Psalms 10:3-13

3 For the wicked boasts of his heart’s desire and blesses the covetous, whom the LORD abhors.
4 The wicked, through the pride of his countenance, does not seek after God: God is not in all his thoughts.
5 His ways are always grievous; thy judgments are far above out of his sight; as for all his enemies, he puffs at them.
6 He has said in his heart, I shall not be moved, for I shall never be in adversity.
7 His mouth is full of cursing and deceit and fraud: under his tongue is mischief and vanity.
8 He sits in the lurking places of the villages: in the secret places he murders the innocent: his eyes are secretly set against the poor.
9 He lies in wait secretly as a lion in his den: he lies in wait to catch the poor: he catches the poor when he draws him into his net.
10 He crouches and hides himself, and many are those who fall under his power.
11 He has said in his heart, God has forgotten; he hides his face; he will never see it.
12 Arise, O LORD; O God, lift up thine hand; forget not the humble.
13 In what does the wicked irritate God?

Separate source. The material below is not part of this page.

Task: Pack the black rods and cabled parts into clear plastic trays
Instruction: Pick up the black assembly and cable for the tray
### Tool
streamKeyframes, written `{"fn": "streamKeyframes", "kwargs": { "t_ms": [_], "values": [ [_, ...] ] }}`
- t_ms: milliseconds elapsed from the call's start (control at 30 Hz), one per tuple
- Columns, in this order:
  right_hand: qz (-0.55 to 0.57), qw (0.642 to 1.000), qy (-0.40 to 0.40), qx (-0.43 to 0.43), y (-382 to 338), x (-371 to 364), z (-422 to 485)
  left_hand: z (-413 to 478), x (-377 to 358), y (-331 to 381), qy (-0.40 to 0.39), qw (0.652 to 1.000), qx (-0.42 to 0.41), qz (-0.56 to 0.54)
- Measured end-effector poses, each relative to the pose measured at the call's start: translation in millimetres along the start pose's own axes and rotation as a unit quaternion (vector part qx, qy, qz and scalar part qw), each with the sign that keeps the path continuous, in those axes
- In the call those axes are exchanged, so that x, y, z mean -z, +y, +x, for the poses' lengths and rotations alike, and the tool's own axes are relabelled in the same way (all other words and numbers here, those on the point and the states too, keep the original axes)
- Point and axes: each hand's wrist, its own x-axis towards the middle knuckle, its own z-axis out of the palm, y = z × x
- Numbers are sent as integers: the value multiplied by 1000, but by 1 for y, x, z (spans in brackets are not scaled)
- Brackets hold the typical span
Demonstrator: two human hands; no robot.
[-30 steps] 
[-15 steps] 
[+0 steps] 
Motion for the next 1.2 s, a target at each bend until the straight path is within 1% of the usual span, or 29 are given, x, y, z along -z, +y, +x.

He has said in his heart, Thou wilt not require accountability.

Psalms 10:3-13 Meaning and Commentary

INTRODUCTION TO PSALM 10

This psalm in the Septuagint version, and those that follow it, is a part and continuation of the preceding psalm, and makes but one with it; hence in these versions the number of the following psalms differ from others, and what is the eleventh with others is the tenth with them, and so on to the hundred fourteenth and one hundred fifteenth, which also are put into one; but in order to make up the whole number of one hundred and fifty, the hundred sixteenth and the hundred forty seventh are both divided into two; and indeed the subject of this psalm is much the same with the former. Antichrist and antichristian times are very manifestly described; the impiety, blasphemy, and atheism of the man of sin; his pride, haughtiness, boasting of himself, and presumption of security; his persecution of the poor, and murder of innocents, are plainly pointed at; nor does the character of the man of the earth agree to well to any as to him: his times are times of trouble; but at the end of them the kingdom of Christ will appear in great glory, when the Gentiles, the antichristian nations, will perish out of his land, Ps 10:1-11,16,18.